Over the past three weeks, I've been refactoring the way that Drizzle handles temporal, or time-related, values. It's been a fun little adventure into an area of the server which hasn't changed much in a long time. Today, I wanted to share a couple things I've learned about calendars, MySQL, and dealing with date-related calculations.
To start the conversation, imagine a SQL request like the following:
SELECT TO_DAYS("2008-08-11");
My guess is that many people don't really understand what is going on behind the scenes in the SQL server when they issue a request like the above. Believe it or not, there is quite a bit of calculation going on for a simple request like the above. Furthermore, there are a number of caveats that revolve around the ranges of dates that the SQL server operates on.
To demonstrate, without looking at the MySQL manual, can you answer the following questions?
- What is "day number zero" according to the TO_DAYS() function?
- Does TO_DAYS() take into account leap years?
- Can you use the results of the TO_DAYS() function to calculate intervals between dates?

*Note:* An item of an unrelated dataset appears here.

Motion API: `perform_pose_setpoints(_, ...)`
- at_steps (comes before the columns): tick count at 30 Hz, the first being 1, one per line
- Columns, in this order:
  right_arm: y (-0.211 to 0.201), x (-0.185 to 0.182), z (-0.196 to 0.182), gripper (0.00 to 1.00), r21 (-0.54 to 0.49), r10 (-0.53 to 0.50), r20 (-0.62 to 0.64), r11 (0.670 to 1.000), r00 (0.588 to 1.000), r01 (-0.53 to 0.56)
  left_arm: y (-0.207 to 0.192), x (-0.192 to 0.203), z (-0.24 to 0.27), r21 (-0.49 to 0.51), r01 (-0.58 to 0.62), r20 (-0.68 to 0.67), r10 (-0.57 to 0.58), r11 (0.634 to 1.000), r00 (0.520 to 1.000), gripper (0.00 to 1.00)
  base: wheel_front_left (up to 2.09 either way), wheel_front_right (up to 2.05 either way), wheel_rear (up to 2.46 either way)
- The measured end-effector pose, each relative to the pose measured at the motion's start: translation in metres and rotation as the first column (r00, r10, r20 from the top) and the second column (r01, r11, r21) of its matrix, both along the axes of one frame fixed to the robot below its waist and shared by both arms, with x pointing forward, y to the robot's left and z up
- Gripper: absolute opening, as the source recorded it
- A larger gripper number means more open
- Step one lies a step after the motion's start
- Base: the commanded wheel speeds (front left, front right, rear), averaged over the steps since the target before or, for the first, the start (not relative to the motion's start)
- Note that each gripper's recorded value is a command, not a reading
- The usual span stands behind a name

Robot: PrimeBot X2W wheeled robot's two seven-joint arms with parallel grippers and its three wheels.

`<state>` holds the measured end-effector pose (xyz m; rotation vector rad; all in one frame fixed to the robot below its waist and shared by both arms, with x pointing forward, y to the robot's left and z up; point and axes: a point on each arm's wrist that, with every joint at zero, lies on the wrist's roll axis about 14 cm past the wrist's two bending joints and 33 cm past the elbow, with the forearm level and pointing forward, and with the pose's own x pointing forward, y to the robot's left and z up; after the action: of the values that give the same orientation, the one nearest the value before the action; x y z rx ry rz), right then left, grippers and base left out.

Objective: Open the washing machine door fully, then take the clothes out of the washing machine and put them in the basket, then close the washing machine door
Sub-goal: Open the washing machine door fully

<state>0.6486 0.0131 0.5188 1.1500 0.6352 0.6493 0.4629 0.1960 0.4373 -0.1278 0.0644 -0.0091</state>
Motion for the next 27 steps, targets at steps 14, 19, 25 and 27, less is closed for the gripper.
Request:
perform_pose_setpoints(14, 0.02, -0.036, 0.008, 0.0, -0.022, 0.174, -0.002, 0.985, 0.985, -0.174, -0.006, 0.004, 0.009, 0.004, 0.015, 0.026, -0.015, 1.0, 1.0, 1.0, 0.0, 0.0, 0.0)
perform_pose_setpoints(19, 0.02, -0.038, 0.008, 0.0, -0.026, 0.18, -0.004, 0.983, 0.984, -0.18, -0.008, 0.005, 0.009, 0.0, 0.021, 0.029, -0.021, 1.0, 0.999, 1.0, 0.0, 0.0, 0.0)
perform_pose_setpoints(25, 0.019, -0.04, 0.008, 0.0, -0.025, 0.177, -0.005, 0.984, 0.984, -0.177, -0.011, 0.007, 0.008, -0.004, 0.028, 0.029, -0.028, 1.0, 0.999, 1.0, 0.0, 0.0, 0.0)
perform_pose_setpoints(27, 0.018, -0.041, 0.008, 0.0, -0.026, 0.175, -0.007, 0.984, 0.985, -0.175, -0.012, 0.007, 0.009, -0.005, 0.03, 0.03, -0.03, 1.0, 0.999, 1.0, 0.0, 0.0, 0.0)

The above questions, and their answers, expose a number of issues with temporal values. Let's take each question in order.
What is "day number zero" according to the TO_DAYS() function?
OK, so if you answered 0000-01-01 for question #1, you would be correct. The TO_DAYS(date) function returns the number of days from the "date" 0000-01-01 up until date. Now, why would I put the term "date" in quotes? Well, it's because 0000-01-01 isn't actually an accurate date.
"Wait a minute, Jay, of course 0000-01-01 is a real date! It's the first date of the first year in the 'modern' era...you know, A.D.!", you are probably saying. But, the fact is that there isn't such as date in existence. Or, more precisely, there is no way to accurately know what date was the first day of the year of the 'modern era'. In fact, there isn't a reliable way of telling what a "date" is if that date occurred before October 15th, 1582.
October 15th, 1582, is the start of the Gregorian calendar, which is the calendar system used by the "modern world". This calendar takes into account adjustments for leap years and leap seconds (yes, there is something called a leap second). Before this date, it's not possible to use a Gregorian date such as 0301-03-23 to reliably determine calendar information for that date. The reason is that the dates October 5 - 14, 1582 do not exist. These dates were removed from the Gregorian calendar to "make up for" leap years and seconds up until the start of the Gregorian calendar.
Given the above information, check out the results of the below statement.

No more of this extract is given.